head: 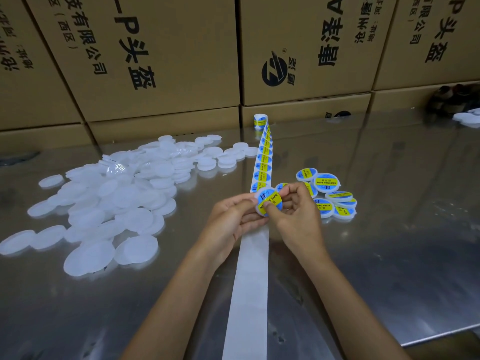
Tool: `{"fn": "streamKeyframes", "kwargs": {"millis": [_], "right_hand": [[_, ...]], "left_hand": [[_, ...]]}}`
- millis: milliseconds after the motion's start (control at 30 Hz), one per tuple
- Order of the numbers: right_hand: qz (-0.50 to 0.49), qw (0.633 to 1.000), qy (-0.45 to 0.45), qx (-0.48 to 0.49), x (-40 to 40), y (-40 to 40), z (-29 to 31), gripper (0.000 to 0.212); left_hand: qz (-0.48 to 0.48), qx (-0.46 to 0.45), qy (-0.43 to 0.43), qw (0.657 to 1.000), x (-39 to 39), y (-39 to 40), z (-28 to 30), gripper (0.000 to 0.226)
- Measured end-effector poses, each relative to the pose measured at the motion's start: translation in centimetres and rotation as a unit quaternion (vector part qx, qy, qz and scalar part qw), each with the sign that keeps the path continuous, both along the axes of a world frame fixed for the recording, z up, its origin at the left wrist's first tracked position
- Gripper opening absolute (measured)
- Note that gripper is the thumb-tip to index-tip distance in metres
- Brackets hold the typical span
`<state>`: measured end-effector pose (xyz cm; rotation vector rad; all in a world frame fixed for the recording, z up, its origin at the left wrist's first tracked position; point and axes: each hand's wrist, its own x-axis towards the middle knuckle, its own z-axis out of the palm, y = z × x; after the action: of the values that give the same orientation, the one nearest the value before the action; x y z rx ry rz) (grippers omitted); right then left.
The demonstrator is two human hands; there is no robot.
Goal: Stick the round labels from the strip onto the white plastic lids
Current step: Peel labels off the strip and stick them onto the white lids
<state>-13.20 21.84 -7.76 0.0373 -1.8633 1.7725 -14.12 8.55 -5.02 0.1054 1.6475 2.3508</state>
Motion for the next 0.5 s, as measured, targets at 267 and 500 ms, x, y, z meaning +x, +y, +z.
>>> {"fn": "streamKeyframes", "kwargs": {"millis": [267, 500], "right_hand": [[-0.066, 0.996, -0.028, 0.051, -0.11, 0.47, -0.44, 0.046], [-0.035, 0.994, -0.057, 0.090, 0.03, 0.28, -0.75, 0.034]], "left_hand": [[-0.009, 0.066, -0.031, 0.997, -0.11, -0.39, 0.33, 0.026], [-0.032, 0.111, -0.053, 0.992, -0.22, -0.45, 0.18, 0.025]]}}
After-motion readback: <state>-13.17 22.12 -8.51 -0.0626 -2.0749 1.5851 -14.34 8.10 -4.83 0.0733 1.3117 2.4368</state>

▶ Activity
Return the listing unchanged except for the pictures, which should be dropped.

▶ Completed task
head: 
Tool: `{"fn": "streamKeyframes", "kwargs": {"millis": [_], "right_hand": [[_, ...]], "left_hand": [[_, ...]]}}`
- millis: milliseconds after the motion's start (control at 30 Hz), one per tuple
- Order of the numbers: right_hand: qz (-0.50 to 0.49), qw (0.633 to 1.000), qy (-0.45 to 0.45), qx (-0.48 to 0.49), x (-40 to 40), y (-40 to 40), z (-29 to 31), gripper (0.000 to 0.212); left_hand: qz (-0.48 to 0.48), qx (-0.46 to 0.45), qy (-0.43 to 0.43), qw (0.657 to 1.000), x (-39 to 39), y (-39 to 40), z (-28 to 30), gripper (0.000 to 0.226)
- Measured end-effector poses, each relative to the pose measured at the motion's start: translation in centimetres and rotation as a unit quaternion (vector part qx, qy, qz and scalar part qw), each with the sign that keeps the path continuous, both along the axes of a world frame fixed for the recording, z up, its origin at the left wrist's first tracked position
- Gripper opening absolute (measured)
- Note that gripper is the thumb-tip to index-tip distance in metres
- Brackets hold the typical span
`<state>`: measured end-effector pose (xyz cm; rotation vector rad; all in a world frame fixed for the recording, z up, its origin at the left wrist's first tracked position; point and axes: each hand's wrist, its own x-axis towards the middle knuckle, its own z-axis out of the palm, y = z × x; after the action: of the values that give the same orientation, the one nearest the value before the action; x y z rx ry rz) (grippers omitted); right then left.
The demonstrator is two human hands; there is no robot.
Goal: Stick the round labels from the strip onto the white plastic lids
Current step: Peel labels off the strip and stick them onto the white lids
<state>-13.20 21.84 -7.76 0.0373 -1.8633 1.7725 -14.12 8.55 -5.02 0.1054 1.6475 2.3508</state>
Motion for the next 0.5 s, as measured, targets at 267 and 500 ms, x, y, z meaning +x, +y, +z.
>>> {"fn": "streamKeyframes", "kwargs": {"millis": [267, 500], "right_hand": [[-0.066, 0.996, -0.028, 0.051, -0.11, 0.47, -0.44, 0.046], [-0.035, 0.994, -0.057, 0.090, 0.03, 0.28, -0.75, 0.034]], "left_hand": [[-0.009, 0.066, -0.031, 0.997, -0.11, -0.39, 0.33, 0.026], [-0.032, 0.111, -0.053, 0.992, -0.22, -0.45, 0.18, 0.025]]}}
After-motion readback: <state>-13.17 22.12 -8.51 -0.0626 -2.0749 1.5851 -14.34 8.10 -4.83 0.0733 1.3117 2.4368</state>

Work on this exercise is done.